OxBlog

Thursday, August 03, 2006

# Posted 8:06 PM by Ariel David Adesnik  

McCAIN AS HEIR APPARENT? K.Lo argues with that with Cheney set on retirement, McCain has inherited the mantle of heir apparent that usually falls on a second-term Vice President.

Patrick Hynes says there's something to the analogy despite its imperfections because
The GOP has traditionally relied on familiarity and continuity when nominating their presidential candidates.
I certaintly hope GOP voters come to see McCain as the agent of familiarity and continuity. But would that mean abandoning the maverick status that gives McCain so much strength across the political spectrum?

On a related note, it may be worth considering the crucial instance in which the GOP chose to break with the forces of familiarity and continuity: The summer of 1980.

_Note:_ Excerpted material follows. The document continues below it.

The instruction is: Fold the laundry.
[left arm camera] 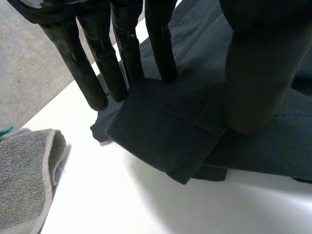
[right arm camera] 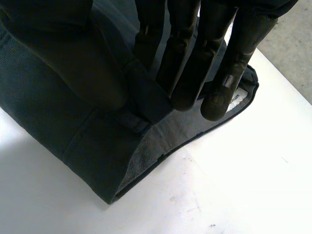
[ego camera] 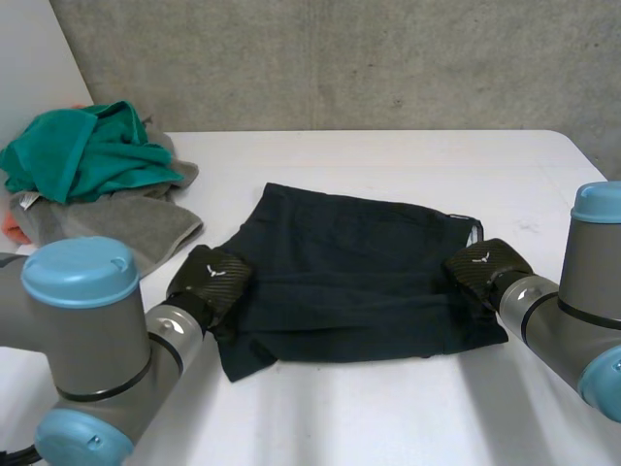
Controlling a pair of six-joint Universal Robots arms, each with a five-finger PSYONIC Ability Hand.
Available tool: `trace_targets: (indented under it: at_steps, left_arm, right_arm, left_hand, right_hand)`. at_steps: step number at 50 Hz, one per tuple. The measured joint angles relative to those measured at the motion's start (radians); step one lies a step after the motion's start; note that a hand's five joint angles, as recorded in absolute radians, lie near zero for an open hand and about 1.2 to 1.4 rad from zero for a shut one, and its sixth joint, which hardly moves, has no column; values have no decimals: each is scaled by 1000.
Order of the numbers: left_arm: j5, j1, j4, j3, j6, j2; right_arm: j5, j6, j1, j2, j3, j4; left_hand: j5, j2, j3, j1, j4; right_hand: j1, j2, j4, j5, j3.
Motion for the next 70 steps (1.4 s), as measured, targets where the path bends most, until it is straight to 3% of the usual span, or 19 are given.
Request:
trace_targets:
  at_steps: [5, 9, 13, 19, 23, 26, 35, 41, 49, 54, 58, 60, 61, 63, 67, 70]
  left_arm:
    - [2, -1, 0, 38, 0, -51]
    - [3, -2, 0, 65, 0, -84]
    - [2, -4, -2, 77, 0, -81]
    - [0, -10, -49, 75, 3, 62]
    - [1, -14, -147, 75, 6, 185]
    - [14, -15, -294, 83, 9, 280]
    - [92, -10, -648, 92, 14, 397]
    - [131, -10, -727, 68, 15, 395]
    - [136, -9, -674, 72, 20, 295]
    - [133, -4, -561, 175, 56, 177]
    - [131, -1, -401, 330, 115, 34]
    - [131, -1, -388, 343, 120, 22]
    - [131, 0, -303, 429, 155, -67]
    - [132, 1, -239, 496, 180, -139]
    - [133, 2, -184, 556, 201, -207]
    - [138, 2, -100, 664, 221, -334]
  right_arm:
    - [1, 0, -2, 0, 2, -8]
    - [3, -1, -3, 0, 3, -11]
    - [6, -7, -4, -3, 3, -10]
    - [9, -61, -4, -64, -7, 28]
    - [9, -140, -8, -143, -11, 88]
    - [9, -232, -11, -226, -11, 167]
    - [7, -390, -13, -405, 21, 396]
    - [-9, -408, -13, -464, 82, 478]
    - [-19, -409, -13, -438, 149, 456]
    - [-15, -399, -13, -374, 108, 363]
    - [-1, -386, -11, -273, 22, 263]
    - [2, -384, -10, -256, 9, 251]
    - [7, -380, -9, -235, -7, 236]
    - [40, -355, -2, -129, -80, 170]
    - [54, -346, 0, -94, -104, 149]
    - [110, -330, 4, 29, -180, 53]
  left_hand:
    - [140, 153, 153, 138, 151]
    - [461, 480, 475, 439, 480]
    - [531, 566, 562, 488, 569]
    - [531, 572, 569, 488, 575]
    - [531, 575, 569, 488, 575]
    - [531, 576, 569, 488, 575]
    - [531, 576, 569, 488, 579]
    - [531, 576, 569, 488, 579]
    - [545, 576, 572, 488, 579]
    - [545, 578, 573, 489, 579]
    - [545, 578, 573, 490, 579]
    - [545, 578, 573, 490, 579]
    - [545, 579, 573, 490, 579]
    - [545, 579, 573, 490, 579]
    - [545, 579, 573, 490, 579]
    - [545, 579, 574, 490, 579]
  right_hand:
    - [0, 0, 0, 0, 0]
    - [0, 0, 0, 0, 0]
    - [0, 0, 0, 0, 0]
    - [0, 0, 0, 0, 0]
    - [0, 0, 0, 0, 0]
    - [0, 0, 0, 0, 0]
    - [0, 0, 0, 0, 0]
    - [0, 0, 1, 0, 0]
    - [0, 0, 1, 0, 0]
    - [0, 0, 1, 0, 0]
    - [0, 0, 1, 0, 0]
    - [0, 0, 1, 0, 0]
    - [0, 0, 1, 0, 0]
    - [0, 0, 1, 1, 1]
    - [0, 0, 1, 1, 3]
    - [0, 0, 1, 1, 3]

Ronald Reagan was an insurgent candidate who challenged a sitting president for the GOP nomination in 1976. In 1980, he represented himself as a force for renewal from the right in a Republican party enervated by moderation.

Albeit conservative, McCain will not lead a revolution from the right. Yet he has the integrity and long-standing commitment to principle that made Reagan attractive to so many conservatives in 1980.
(9) opinions -- Add your opinion

Comments:
Ah, but Reagan's insurgency in 1976 also made him the front-runner in 1980. His speech at the 1976 Convention in support of Ford after losing the nomination is legendary-- and made not a few delegates feel that they had nominated the wrong man.

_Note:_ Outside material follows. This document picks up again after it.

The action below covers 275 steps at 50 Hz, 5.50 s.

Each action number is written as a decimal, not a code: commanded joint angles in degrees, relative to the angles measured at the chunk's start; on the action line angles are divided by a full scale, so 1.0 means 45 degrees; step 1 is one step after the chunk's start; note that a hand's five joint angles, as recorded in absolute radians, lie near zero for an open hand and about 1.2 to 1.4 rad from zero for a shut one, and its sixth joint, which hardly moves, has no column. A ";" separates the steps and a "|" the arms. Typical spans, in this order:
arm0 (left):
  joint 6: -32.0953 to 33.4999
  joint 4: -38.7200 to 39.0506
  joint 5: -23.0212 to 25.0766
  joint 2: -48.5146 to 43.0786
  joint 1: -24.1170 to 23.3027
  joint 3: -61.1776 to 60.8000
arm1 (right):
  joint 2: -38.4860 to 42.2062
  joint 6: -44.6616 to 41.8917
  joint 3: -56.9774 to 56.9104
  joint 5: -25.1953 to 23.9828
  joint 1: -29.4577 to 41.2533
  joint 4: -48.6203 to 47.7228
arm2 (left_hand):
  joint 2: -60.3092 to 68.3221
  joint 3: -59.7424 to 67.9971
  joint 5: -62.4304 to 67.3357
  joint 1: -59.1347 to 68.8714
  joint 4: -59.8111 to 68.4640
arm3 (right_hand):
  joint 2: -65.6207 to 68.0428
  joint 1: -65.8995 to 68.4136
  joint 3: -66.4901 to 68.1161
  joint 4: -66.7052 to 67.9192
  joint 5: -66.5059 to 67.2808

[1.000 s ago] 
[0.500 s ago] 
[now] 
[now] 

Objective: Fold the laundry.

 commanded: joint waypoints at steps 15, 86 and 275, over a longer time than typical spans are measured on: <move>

Republicans nominate the heir apparent or next man in line pretty much all the time. The Democrats generally do as well, when there is one.

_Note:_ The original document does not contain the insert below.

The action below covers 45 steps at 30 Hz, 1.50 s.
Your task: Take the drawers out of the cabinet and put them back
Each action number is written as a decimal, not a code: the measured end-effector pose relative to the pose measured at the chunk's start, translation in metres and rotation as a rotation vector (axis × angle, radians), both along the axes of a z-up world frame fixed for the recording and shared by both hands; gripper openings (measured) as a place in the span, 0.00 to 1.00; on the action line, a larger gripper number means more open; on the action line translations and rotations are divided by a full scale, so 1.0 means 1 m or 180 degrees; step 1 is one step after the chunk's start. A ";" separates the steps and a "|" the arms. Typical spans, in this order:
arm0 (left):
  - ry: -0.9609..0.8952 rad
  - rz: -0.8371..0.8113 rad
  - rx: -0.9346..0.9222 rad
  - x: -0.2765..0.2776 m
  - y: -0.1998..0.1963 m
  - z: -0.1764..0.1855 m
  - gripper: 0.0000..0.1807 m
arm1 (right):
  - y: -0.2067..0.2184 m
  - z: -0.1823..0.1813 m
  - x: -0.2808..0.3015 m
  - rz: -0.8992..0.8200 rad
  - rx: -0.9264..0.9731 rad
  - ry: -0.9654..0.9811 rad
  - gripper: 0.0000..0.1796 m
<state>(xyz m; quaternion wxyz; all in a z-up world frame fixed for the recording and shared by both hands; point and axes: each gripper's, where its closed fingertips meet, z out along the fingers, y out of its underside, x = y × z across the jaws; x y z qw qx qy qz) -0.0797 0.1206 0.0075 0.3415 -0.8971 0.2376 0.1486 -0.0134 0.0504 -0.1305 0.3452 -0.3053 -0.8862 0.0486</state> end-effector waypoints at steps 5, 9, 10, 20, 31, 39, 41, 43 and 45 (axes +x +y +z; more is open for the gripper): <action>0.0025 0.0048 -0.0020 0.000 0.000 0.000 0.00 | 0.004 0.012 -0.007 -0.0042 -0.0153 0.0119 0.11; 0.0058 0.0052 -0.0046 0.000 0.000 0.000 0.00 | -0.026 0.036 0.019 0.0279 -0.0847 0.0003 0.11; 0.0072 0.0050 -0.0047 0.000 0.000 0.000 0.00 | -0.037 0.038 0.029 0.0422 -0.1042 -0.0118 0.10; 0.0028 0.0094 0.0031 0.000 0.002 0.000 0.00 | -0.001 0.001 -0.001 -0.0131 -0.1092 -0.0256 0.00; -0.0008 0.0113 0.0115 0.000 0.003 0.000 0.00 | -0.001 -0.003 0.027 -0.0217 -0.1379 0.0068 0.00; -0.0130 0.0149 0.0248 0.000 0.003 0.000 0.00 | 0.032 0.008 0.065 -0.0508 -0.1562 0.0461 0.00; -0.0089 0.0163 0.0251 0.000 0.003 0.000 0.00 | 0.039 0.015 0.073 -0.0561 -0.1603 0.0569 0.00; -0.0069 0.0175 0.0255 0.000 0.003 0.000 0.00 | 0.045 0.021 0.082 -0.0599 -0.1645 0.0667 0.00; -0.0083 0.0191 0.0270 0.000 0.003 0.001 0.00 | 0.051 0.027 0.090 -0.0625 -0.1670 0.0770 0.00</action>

Comparing McCain to Reagan in that sense I believe works.
 
I agree I thought his performance with rummy today was wise in contrast to clintons( where is the vote for me, maybe I can get it by scold and deflect attention from my husbands ignoring the threat for 8 years)
 
Since there is no drama in GOP primaries (the only contested primaries in recent memory were in 1996), once McCain feels he is anointed he should do the right thing if he is to win the election -- and that is to reach out to people who are not in the Rove demographic straitjacket, even at the cost of alienating some who are. Many people outside the USA will feel endless relief if a GOP candidate does not sound like a totalitarian/obscurantist menace the way Bush comes across now to many.
 
Have you read this yet?

http://smithmag.us/shootingwar/index.php

Comic is on the right....addicting read!

--Wadhamite
 
Sure. That's just what the Republicans need - a Rino who campaigns against free speech and makes alliances with the likes of Feingold. A perfect candidate for all the libertarians out there. McCain reminds me of Nixon without the winning personality.
 
He'd be a perfect candidate for all those libertarians out there... If we libertarians didn't happen to care about freedom of speech.
 
McCain will never be a Republican in most conservative eyes after McCain Feingold, we'd rather lose with Brownback or win with Giuliani, one is a conservative and the other is a winner. But to lose with McCain, as would invevitably happen, that is just not on... The first vote I ever cast was for Ronald Reagan, but I will vote for Mark Warner before I vote for McCain.
 
Integrity and long standing commitment to principle.

What principles are they.

You should not look past the stifling effect McCain Feingold is having on free speech in the USA.
 
John McCain doesn't have a prayer of getting the Republican presidential nomination.